¿Por qué las carreteras deberían ser ya de hormigón y no asfalto?

La Asociación Nacional de Fabricantes de Hormigón Preparado alerta sobre el coste, la durabilidad y la poca eficiencia de las carreteras y calles de asfalto.

En España, la mayoría de carreteras y calles son de asfalto. Sin embargo, en otros países como Gran Bretaña, Bélgica, Holanda o Italia, es mucho más habitual encontrar numerosos kilómetros ya de vías de hormigón. Ante esta circunstancia, la propia Asociación Nacional de Fabricantes de Hormigón Preparado (ANEFHOP) alerta sobre el elevado coste que tiene la vía de asfalto, y muestra todas las razones por las que el hormigón emerge hoy como el material más aconsejable.

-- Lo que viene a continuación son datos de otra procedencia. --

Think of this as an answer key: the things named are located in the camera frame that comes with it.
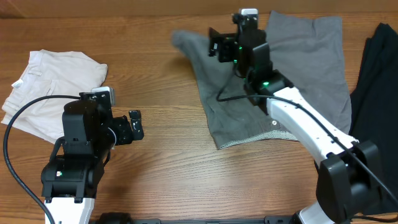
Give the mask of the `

Para ésta asociación, la ‘Operación Asfalto’ requiere, por ejemplo en Madrid, “9,3 millones de euros para rehabilitar más de 100 calles debido al mal estado de las mismas”. Y avisa además que esta actuación “se verá incrementada el próximo año debido al elevado número de calles que presentan necesidades de mejora por mal estado”. Para la asociación, “esta inversión podría verse reducida con el uso de hormigón en la construcción de pavimentos, ya que son más duraderos que los firmes asfálticos”. Pero, ¿cuáles son todas sus ventajas?

Sus ventajas

  • Mayor durabilidad: aseguran que, aunque el coste inicial del hormigón es más elevado, este tipo de pavimentos tienen una vida útil de hasta 45 años, frente a los mínimos 15 años que tiene el asfalto. Esto es posible porque la resistencia a impactos y desgaste es mucho mayor en el hormigón, por tanto más rentable a largo plazo.
  • Menos mantenimiento: con todo ello, según un estudio del sector del cemento, la construcción de nuevas carreteras en hormigón (también para el ferrocarril) permitiría en total un ahorro anual a partir de 2022 de más de 43 millones de euros. En esta ocasión, este beneficio llega por el menor mantenimiento y conservación que requieren estas vías.
  • Mayor eficiencia: al tener por tanto un menor mantenimiento, las carreteras de hormigón también disminuyen notablemente las emisiones de CO2. Pero además, cuentan con un nivel de reflectancia mucho mayor que los asfálticos, reduciendo las temperaturas de las ciudades y las islas de calor en entornos urbanos.
  • Más seguridad: aplicado el hormigón en este tipo de vías tanto en la capa base como en la de rodadura por la que circulan los vehículos, este tipo de pavimentos tiene una estructura más resistente y sufre menos desgaste. Por ello, su mayor calidad influye, por ejemplo, reduciendo el riesgo de fenómenos como el aquaplaning al no haber acumulaciones de agua en la vía.
  • Mayor desarrollo local: por último, desde la ANEFHOP también aseguran que la construcción en hormigón favorece además el desarrollo de las localidades y áreas próximas a la obra. ¿Por qué? Al ser el hormigón un material fresco, compuesto por agua, cemento y áridos, éste se realiza en las proximidades de cada construcción, a diferencia de los componentes asfálticos de importación.